И внезапно, без всякого предупреждения, пришло ощущение, будто солнце вылезло обратно из-за горизонта. Все вокруг меня купалось в слепящем свете, и, чтоб видеть в нем яснее, мне следовало бы прищурить глаза.

Впрочем, я этого делать не стал. Свет исходил от меня самого. Это я был пламенем, это я отдавал Вселенной свет и тепло своего тела.

Через секунду, а может, и меньше свет исчез. Он не ослабевал постепенно. Он просто исчез. Но еще какое-то время держалось ощущение, что мир справедлив и что бы там ни случилось со мной, или с кем-нибудь другим, или со всей Вселенной, все это прекрасно… Это ощущение тоже, должно быть, длилось около секунды.

Пилот ничего такого не заметил. Явно я ничем внешне не проявил своих чувств. Вот это и был тот последний раз, когда я испытал нечто совершенно необыкновенное.

— Видимо, все же эти состояния духа не оказали большого влияния ни на твое поведение, ни на твои взгляды? — спросил Нур.

— Иначе говоря, не стал ли я после них лучше? Нет, не стал.

— Состояния, которые ты описал, — продолжал Нур, — мы называем таджали. Но твои таджали — подделка. Если бы они дали устойчивый результат, путем саморазвития личности в правильном направлении, то это были бы настоящие таджали. Есть несколько видов ложных или бесполезных таджали. Ты встретился с одним из них.

— Значит ли это, — спросил Фрайгейт, — что я не способен к восприятию истинной формы?

— Нет. Во всяком случае, ты оказался способным воспринять хоть какую-то форму этого явления.

Помолчали. Фриско, лежавший под кучей одеял, что-то бормотал во сне.

Внезапно Фрайгейт спросил:

— Нур, уже довольно давно я думаю о том, возьмешь ли ты меня в ученики.

— И почему же ты меня не спрашиваешь об этом?

— Боялся, что ты откажешь.

Снова помолчали. Нур проверил показания альтиметра и на минуту включил вернилку. Погаас стряхнул с себя одеяло и встал. Зажег сигарету, и мигающий свет зажигалки вызвал странную игру света и тени на его лице. Оно было похоже на голову священного ястреба, высеченного из черного диорита древними египтянами.

— И что же? — спросил Фрайгейт.

— Ты всегда думал о себе как об искателе истины, не так ли? — задал вопрос Нур.

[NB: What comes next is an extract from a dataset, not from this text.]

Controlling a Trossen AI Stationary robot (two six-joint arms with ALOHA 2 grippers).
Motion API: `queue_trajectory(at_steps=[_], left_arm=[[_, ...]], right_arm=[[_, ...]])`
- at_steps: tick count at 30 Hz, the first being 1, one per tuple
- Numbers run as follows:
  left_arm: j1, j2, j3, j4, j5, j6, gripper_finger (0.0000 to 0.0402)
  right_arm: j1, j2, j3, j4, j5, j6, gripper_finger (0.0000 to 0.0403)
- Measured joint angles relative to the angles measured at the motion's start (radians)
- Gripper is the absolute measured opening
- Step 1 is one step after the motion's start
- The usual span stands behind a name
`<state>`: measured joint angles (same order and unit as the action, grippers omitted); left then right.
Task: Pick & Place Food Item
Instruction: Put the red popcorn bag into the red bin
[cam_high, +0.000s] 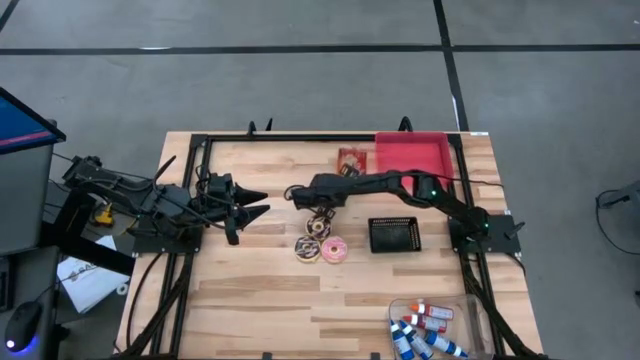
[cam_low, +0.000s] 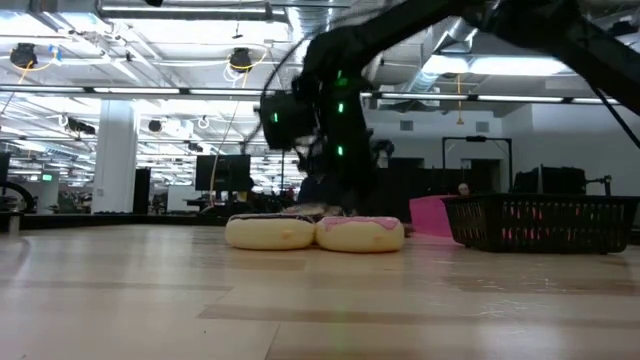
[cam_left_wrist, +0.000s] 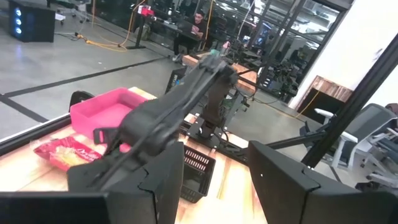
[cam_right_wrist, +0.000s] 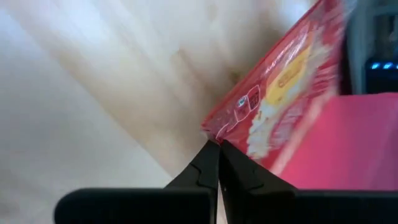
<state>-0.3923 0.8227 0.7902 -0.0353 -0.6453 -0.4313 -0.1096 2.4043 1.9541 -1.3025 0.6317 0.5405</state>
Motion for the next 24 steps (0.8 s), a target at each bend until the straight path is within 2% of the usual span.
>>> queue_trajectory(at_steps=[6, 14, 24], left_arm=[[0.000, 0.000, 0.000, 0.000, 0.002, 0.004, 0.0174], [0.000, 0.000, 0.000, 0.001, 0.005, 0.031, 0.0174], [0.000, 0.002, 0.000, 0.020, 0.004, 0.060, 0.0170]], right_arm=[[0.039, -0.125, 0.001, -0.017, 0.059, 0.079, 0.0000], [-0.017, -0.253, 0.002, -0.093, 0.098, 0.120, 0.0000], [-0.018, -0.392, 0.002, -0.203, 0.147, 0.126, 0.0000]])
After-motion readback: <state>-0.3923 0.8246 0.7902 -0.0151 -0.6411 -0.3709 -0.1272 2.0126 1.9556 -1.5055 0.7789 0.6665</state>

— Ну, не очень-то упорном. Меня бросало из стороны в сторону, носило как воздушный шар по воле ветра. Большую часть жизни я воспринимал ее такой, какой она была или хотя бы казалась. Иногда я предпринимал сознательные усилия, чтобы изучить или даже действовать согласно той или иной философии, учению или религии. Но мой энтузиазм вскоре угасал, и я просто-напросто забывал о них. Ну, не совсем, но все-таки… Иногда он снова как бы вспыхивал во мне, и я снова направлял шаги к заветной цели. В большинстве же случаев я, как бы сказать, плавал, гонимый ветрами лени и безразличия.

— Но ты был независим?

— Я старался быть интеллектуально непредубежденным, даже когда мои эмоции толкали меня куда-то.

— Чтоб достигнуть истинной непредубежденности, тебе следует освободиться и от эмоций, и от интеллекта. Совершенно очевидно, что, хотя ты и гордишься отсутствием предубежденности, ты все же обладаешь ею в полной мере. Если б я взял тебя в ученики, тебе бы пришлось полностью отдаться под мой контроль. Совершенно безотносительно к тому, чего я потребую. Причем ты должен будешь повиноваться мгновенно. Беззаветно. — Нур промолчал. — Если б я приказал тебе выпрыгнуть из гондолы, ты бы это сделал?

— Черт побери! Нет, конечно!

— Ну и я тоже. Но что, если я потребую от тебя чего-то такого, что является интеллектуальным или эмоциональным эквивалентом самоубийства, ты бы это сделал?

— Не знаю. Будет видно, когда ты попросишь меня об этом.

— А я не попрошу до тех пор, пока не буду знать, что ты готов. Если, конечно, ты когда-нибудь вообще будешь готов.

Погаас смотрел в иллюминатор:

— Там виден огонь. И он движется.

Фрайгейт и эль-Музафир бросились к нему. Текс и Фриско, разбуженные их взволнованными голосами, вскочили и сонными глазами впились в ночную тьму сквозь другой иллюминатор.